» **Description of the task**: All of the records must be given again exactly.

══════════

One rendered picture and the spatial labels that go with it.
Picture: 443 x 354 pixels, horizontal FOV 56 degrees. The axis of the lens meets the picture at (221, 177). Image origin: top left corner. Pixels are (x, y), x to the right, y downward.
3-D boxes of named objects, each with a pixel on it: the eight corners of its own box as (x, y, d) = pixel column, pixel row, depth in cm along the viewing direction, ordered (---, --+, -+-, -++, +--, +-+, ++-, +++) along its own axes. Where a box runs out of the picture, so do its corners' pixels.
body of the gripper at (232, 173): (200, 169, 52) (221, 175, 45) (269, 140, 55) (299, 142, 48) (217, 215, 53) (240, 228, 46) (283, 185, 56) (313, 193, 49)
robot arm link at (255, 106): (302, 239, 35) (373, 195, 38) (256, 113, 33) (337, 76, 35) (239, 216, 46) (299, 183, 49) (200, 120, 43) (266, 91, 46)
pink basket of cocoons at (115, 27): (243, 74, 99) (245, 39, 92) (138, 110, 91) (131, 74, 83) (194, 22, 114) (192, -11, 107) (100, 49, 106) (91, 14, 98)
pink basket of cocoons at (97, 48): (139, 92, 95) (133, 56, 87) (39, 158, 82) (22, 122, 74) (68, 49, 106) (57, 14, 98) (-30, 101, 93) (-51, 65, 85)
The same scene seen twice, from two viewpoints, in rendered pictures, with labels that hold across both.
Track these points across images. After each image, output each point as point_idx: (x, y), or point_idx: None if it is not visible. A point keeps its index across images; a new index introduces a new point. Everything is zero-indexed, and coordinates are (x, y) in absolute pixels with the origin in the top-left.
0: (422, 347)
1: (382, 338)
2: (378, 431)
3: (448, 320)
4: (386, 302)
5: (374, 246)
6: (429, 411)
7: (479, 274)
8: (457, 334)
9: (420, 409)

══════════

» **Answer to this problem**:
One rendered picture and the spatial labels that go with it.
Picture: 443 x 354 pixels, horizontal FOV 56 degrees. The axis of the lens meets the picture at (221, 177). Image origin: top left corner. Pixels are (x, y), x to the right, y downward.
3-D boxes of named objects, each with a pixel on it: the eight corners of its own box as (x, y, d) = pixel column, pixel row, depth in cm along the viewing direction, ordered (---, --+, -+-, -++, +--, +-+, ++-, +++) along its own axes. Where a box runs out of the picture, so do its corners' pixels.
body of the gripper at (232, 173): (200, 169, 52) (221, 175, 45) (269, 140, 55) (299, 142, 48) (217, 215, 53) (240, 228, 46) (283, 185, 56) (313, 193, 49)
robot arm link at (255, 106): (302, 239, 35) (373, 195, 38) (256, 113, 33) (337, 76, 35) (239, 216, 46) (299, 183, 49) (200, 120, 43) (266, 91, 46)
pink basket of cocoons at (115, 27): (243, 74, 99) (245, 39, 92) (138, 110, 91) (131, 74, 83) (194, 22, 114) (192, -11, 107) (100, 49, 106) (91, 14, 98)
pink basket of cocoons at (97, 48): (139, 92, 95) (133, 56, 87) (39, 158, 82) (22, 122, 74) (68, 49, 106) (57, 14, 98) (-30, 101, 93) (-51, 65, 85)
The same scene seen twice, from two viewpoints, in rendered pictures, with labels that hold across both.
Track these points across images. After each image, output each point as point_idx: (x, y), or point_idx: None if it is not visible. A point keeps its index across images; a new index introduces a new point. Everything is zero-indexed, and coordinates are (x, y) in absolute pixels with the origin in the top-left.
0: (422, 347)
1: (382, 338)
2: (378, 431)
3: (448, 320)
4: (386, 302)
5: (374, 246)
6: (429, 411)
7: (479, 274)
8: (457, 334)
9: (420, 409)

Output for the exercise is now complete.